Are there any restrictions to the C standard allowing functions to be implemented as macros?

Question

Often, in addition to providing a function declaration, C standard headers may provide a "masking macro" to make things speedier. For example, if I include ctype.h, the header file will declare

int isdigit(int c);

But it may also mask the declaration with a macro. I believe this is a portable isdigit macro according to the C standard:

#define isdigit(c) ((c) >= '0' && (c) <= '9')

Of course, this macro is also dangerous because it introduces undefined behavior if you do this while the macro is defined:

int c = 'A';
printf("%d\n", isdigit(c++));

To avoid UB in this hypothetical case, I have to surround the function name with parens: (isdigit)(c++). So, my question is: are there any restrictions to what sort of masking macros a standard header can define? Are they guaranteed to not cause undefined behavior if an argument expression has side effects, or are they technically allowed to have weird behavior such as we see above? Where are the limits?

Answer 1

Per C11 7.1.4.1, "Use of Library Functions", particularly the last part quoted below:

Any function declared in a header may be additionally implemented as a function-like macro defined in the header, so if a library function is declared explicitly when its header is included, one of the techniques shown below can be used to ensure the declaration is not affected by such a macro....For the same syntactic reason, it is permitted to take the address of a library function even if it is also defined as a macro. The use of #undef to remove any macro definition will also ensure that an actual function is referred to. Any invocation of a library function that is implemented as a macro shall expand to code that evaluates each of its arguments exactly once, fully protected by parentheses where necessary, so it is generally safe to use arbitrary expressions as arguments.

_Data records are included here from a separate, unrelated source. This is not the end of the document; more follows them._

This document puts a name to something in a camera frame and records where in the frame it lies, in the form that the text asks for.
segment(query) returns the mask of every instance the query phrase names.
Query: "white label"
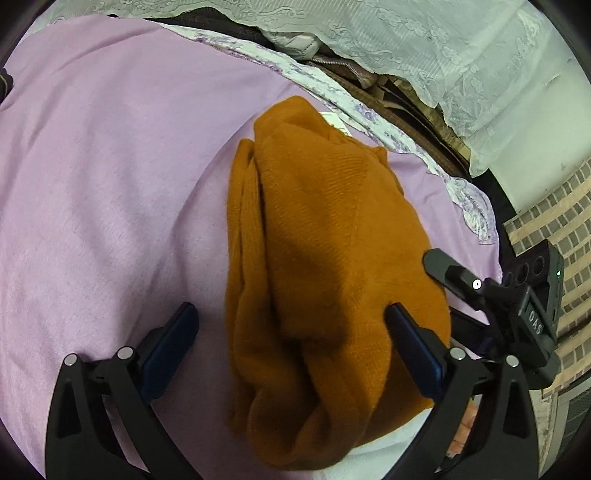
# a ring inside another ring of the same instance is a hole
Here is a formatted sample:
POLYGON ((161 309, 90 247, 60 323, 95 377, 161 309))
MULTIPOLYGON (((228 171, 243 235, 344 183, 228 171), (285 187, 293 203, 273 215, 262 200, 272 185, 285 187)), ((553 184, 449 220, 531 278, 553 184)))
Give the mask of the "white label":
POLYGON ((332 125, 336 129, 342 131, 345 135, 348 135, 349 137, 351 137, 351 133, 349 132, 349 129, 346 127, 345 123, 339 118, 339 116, 336 113, 334 113, 334 112, 320 112, 320 114, 322 115, 322 117, 324 117, 324 120, 326 120, 326 122, 329 125, 332 125))

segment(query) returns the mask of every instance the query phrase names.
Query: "fabric fold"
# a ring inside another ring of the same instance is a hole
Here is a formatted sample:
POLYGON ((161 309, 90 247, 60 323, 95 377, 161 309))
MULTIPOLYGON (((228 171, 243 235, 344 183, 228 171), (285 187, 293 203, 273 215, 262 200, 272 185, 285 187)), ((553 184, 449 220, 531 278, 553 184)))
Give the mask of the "fabric fold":
POLYGON ((278 469, 320 469, 403 425, 422 398, 384 325, 401 302, 446 343, 429 241, 387 164, 303 98, 264 113, 228 193, 232 425, 278 469))

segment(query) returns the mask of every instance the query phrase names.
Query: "blue gripper pad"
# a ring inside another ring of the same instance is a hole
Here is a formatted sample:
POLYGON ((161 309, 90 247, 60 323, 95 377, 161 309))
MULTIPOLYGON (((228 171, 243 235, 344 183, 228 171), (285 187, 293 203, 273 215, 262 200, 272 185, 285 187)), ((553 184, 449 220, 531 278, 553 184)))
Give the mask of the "blue gripper pad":
POLYGON ((146 404, 164 394, 184 356, 195 343, 199 312, 194 305, 185 303, 163 330, 158 343, 142 362, 139 393, 146 404))
POLYGON ((435 332, 419 327, 401 304, 385 314, 390 337, 421 395, 437 401, 443 397, 446 347, 435 332))

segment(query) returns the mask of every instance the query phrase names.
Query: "white wall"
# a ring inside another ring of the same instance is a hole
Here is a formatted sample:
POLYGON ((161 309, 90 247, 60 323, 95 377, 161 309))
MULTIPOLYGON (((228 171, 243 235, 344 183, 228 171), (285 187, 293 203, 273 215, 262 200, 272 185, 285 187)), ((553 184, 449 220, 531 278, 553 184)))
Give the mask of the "white wall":
POLYGON ((576 60, 536 101, 522 133, 491 171, 517 212, 529 208, 591 157, 591 84, 576 60))

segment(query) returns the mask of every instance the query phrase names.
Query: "pink bedsheet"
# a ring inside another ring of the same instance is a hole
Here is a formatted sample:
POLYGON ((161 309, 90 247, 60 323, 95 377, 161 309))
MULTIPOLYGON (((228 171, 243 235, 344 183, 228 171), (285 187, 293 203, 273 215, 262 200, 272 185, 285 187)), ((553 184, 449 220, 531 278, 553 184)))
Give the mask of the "pink bedsheet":
MULTIPOLYGON (((60 22, 26 39, 7 69, 0 418, 18 446, 43 472, 66 354, 109 357, 190 301, 200 335, 154 405, 170 436, 206 480, 311 478, 260 465, 226 427, 225 209, 236 146, 257 116, 291 95, 327 109, 264 66, 141 20, 60 22)), ((497 277, 498 246, 478 243, 441 179, 413 155, 389 162, 433 246, 497 277)))

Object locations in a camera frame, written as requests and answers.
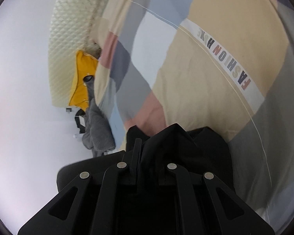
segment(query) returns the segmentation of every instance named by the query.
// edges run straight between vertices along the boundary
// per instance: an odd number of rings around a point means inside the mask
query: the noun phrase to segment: pillow
[[[83,52],[76,53],[76,69],[72,82],[69,105],[80,107],[83,111],[88,107],[87,87],[83,78],[88,75],[95,75],[98,60],[93,56]]]

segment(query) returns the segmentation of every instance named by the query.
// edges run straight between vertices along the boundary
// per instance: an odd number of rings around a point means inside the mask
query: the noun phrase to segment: black fabric
[[[127,152],[132,151],[136,138],[143,140],[138,180],[141,192],[155,192],[158,173],[165,162],[175,162],[198,174],[213,172],[234,190],[229,148],[212,129],[204,127],[185,132],[178,124],[174,124],[155,136],[148,137],[137,126],[133,126],[127,133]],[[83,171],[92,174],[105,171],[112,164],[120,162],[123,155],[122,151],[63,167],[58,173],[58,190],[62,190]]]
[[[79,130],[80,130],[80,133],[85,133],[85,126],[81,125],[79,116],[81,116],[81,117],[85,116],[85,112],[82,109],[80,109],[80,110],[78,110],[78,112],[76,112],[74,119],[75,119],[75,123],[76,123],[77,128],[79,128]]]
[[[135,134],[142,133],[137,127],[130,133],[133,131]],[[182,165],[189,172],[197,174],[213,172],[234,190],[228,145],[208,127],[186,132],[178,124],[173,124],[146,140],[138,172],[138,194],[146,199],[153,198],[157,191],[159,172],[169,162]]]

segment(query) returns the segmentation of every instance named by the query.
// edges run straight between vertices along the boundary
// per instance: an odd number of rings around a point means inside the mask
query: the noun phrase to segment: gray towel
[[[93,157],[101,156],[103,152],[115,149],[115,141],[109,121],[98,108],[94,96],[94,77],[86,76],[89,107],[85,111],[85,134],[82,142],[87,149],[91,149]]]

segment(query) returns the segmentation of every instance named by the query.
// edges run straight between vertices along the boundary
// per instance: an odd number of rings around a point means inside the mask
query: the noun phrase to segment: black plastic mount
[[[141,150],[142,141],[136,139],[132,159],[126,165],[114,164],[104,174],[87,178],[77,176],[18,235],[124,234],[118,232],[116,199],[120,188],[123,194],[127,187],[135,191]],[[202,176],[180,165],[173,165],[175,169],[166,165],[159,186],[175,188],[175,234],[274,235],[272,228],[215,175]]]

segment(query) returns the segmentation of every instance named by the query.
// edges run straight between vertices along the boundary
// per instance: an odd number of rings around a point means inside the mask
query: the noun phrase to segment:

Note that the "generally" at the end is important, there, and there are explicit exceptions. C11 7.21.7.5.2 says "the getc function is equivalent to fgetc, except that if it is implemented as a macro, it may evaluate stream more than once, so the argument should never be an expression with side effects", with similar language for putc in C11 7.21.7.7.2. In this particular case, stream is a FILE *, so under normal circumstances it would be kind of weird to have this as an expression with side-effects, but it could happen. The same is also true for their wide character counterparts, putwc() and getwc(). I am not aware of any other exceptions like this.

Answer 2

From here: http://www.qnx.com/developers/docs/6.5.0/index.jsp?topic=%2Fcom.qnx.doc.dinkum_en_ecpp%2Flib_over.html

Arguments that have side effects evaluate the same way whether the expression executes the macro expansion or calls the function. Macros for the functions getc and putc are explicit exceptions to this rule.

I've found a few other references saying about the same thing (though nothing citing the C standard directly).

So it seems the limits are that only getc() and putc() may cause havoc in the way you foresee. Apart from those two, you should be safe, assuming your platform is at least one of sane or conforming.